### [YOUR GOAL]
Copy out all lines from the material that contain the string "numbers".

START EXERCISE DATA

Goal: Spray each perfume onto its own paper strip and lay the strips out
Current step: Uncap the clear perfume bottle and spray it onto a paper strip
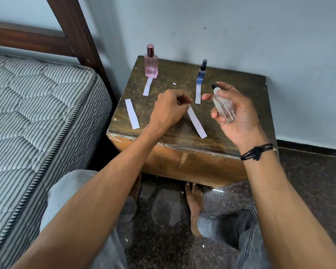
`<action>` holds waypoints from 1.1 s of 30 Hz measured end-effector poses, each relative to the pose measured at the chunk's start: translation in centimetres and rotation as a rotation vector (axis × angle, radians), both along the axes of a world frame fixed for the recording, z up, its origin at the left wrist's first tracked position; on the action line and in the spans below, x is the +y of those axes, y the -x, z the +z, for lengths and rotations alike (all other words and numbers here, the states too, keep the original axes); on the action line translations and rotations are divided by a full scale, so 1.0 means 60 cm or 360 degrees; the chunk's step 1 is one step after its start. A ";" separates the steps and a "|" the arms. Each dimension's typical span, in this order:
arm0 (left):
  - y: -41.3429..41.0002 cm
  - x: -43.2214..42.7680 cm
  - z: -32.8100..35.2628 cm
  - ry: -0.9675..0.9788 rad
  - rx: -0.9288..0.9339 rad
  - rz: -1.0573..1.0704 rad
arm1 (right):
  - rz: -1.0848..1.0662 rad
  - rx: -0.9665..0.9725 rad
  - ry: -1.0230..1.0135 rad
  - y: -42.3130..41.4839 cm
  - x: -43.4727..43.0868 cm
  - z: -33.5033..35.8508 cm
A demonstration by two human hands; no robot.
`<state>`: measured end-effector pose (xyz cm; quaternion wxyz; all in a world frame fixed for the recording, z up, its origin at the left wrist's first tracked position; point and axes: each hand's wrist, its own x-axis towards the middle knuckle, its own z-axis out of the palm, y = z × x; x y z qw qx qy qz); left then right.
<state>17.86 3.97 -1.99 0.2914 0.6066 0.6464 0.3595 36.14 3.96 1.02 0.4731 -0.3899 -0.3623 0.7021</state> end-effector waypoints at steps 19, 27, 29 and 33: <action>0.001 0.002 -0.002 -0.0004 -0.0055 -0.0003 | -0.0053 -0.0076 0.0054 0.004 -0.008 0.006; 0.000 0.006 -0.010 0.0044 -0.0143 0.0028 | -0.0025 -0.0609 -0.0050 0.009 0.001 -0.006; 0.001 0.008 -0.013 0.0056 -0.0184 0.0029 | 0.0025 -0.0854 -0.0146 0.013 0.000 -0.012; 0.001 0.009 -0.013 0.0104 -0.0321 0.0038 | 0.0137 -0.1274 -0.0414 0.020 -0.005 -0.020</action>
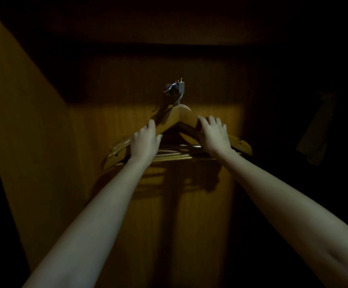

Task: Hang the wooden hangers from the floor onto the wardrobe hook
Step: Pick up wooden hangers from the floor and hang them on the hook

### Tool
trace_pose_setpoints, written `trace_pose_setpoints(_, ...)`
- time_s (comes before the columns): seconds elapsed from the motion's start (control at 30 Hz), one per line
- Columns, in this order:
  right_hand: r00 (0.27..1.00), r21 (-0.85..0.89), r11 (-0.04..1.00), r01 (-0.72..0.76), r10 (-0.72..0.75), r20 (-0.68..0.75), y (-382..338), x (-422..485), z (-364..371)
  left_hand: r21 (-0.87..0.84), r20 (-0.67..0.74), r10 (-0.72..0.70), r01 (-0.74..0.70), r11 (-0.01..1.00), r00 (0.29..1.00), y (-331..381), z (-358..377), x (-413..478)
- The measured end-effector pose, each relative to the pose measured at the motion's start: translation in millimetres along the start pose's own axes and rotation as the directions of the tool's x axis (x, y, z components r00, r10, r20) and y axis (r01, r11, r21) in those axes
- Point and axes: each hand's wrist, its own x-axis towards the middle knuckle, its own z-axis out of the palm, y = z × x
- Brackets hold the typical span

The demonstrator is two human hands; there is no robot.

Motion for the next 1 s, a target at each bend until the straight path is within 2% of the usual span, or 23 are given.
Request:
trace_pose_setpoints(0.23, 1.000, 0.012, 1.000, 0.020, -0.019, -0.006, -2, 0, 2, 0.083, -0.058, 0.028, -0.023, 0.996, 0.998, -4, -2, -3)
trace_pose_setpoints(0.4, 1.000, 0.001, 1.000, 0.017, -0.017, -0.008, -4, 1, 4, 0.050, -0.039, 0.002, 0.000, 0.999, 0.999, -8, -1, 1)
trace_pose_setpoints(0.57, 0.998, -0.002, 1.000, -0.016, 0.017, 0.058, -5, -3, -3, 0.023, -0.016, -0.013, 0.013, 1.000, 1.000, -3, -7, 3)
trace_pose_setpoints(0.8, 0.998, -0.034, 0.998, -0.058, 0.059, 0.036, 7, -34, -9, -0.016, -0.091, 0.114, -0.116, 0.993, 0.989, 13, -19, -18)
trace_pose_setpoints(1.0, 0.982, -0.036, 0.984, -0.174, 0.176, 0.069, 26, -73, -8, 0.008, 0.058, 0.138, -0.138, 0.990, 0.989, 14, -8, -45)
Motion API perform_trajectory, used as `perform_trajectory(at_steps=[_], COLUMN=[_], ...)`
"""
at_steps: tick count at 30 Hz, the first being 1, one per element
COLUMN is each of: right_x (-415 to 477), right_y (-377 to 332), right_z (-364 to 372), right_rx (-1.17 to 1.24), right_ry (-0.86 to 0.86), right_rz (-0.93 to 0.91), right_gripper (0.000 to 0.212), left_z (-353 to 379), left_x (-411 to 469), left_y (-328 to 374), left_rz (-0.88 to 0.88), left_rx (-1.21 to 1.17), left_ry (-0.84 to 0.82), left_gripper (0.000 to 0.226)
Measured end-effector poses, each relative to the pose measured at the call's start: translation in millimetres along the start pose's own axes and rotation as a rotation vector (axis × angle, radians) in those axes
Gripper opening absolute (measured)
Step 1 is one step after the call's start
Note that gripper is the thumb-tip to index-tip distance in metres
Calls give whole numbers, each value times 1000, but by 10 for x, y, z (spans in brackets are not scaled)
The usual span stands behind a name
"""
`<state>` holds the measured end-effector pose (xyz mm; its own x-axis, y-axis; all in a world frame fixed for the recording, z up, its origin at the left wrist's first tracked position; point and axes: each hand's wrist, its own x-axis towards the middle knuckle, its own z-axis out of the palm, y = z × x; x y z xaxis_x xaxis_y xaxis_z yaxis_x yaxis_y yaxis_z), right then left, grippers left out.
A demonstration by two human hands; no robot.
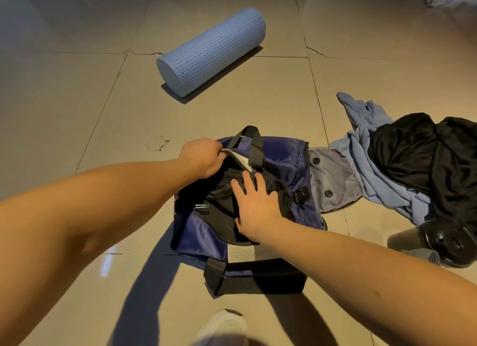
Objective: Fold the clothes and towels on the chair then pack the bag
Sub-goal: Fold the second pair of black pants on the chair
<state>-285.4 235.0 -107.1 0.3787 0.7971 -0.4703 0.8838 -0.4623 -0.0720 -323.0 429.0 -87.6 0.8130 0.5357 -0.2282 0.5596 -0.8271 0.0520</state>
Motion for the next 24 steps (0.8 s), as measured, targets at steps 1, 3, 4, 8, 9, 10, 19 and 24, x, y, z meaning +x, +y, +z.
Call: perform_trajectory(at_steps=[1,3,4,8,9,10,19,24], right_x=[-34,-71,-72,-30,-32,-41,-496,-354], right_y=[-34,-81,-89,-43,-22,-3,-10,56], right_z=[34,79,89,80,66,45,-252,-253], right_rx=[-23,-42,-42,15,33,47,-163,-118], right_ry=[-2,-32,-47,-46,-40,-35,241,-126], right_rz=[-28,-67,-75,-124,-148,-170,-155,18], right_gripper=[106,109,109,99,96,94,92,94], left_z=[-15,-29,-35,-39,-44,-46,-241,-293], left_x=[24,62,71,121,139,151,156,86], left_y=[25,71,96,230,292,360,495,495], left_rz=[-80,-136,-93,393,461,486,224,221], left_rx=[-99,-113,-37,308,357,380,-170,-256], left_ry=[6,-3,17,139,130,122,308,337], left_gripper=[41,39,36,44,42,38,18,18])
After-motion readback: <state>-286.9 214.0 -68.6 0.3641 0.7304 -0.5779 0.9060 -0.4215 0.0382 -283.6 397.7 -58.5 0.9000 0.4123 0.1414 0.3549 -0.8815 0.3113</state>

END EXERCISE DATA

### [ANSWER TO THIS TASK]
`<action>` holds waypoints from 1.1 s of 30 Hz measured end-effector poses, each relative to the pose measured at the chunk's start: translation in centimetres and rotation as a rotation vector (axis × angle, radians), both along the axes of a world frame fixed for the recording, z up, its origin at the left wrist's first tracked position; on the action line and in the spans below, x is the +y of those axes, y the -x, z the +z, for lengths and rotations alike (all other words and numbers here, the states too, keep the original axes); on the action line translations and rotations are divided by a full scale, so 1.0 means 60 cm or 360 degrees; the chunk's step 1 is one step after its start. A ";" separates the steps and a "|" the arms. Each dimension's typical span, in this order:
Calls give whole numbers, each value times 1000, but by 10 for x, y, z (spans in brackets are not scaled)

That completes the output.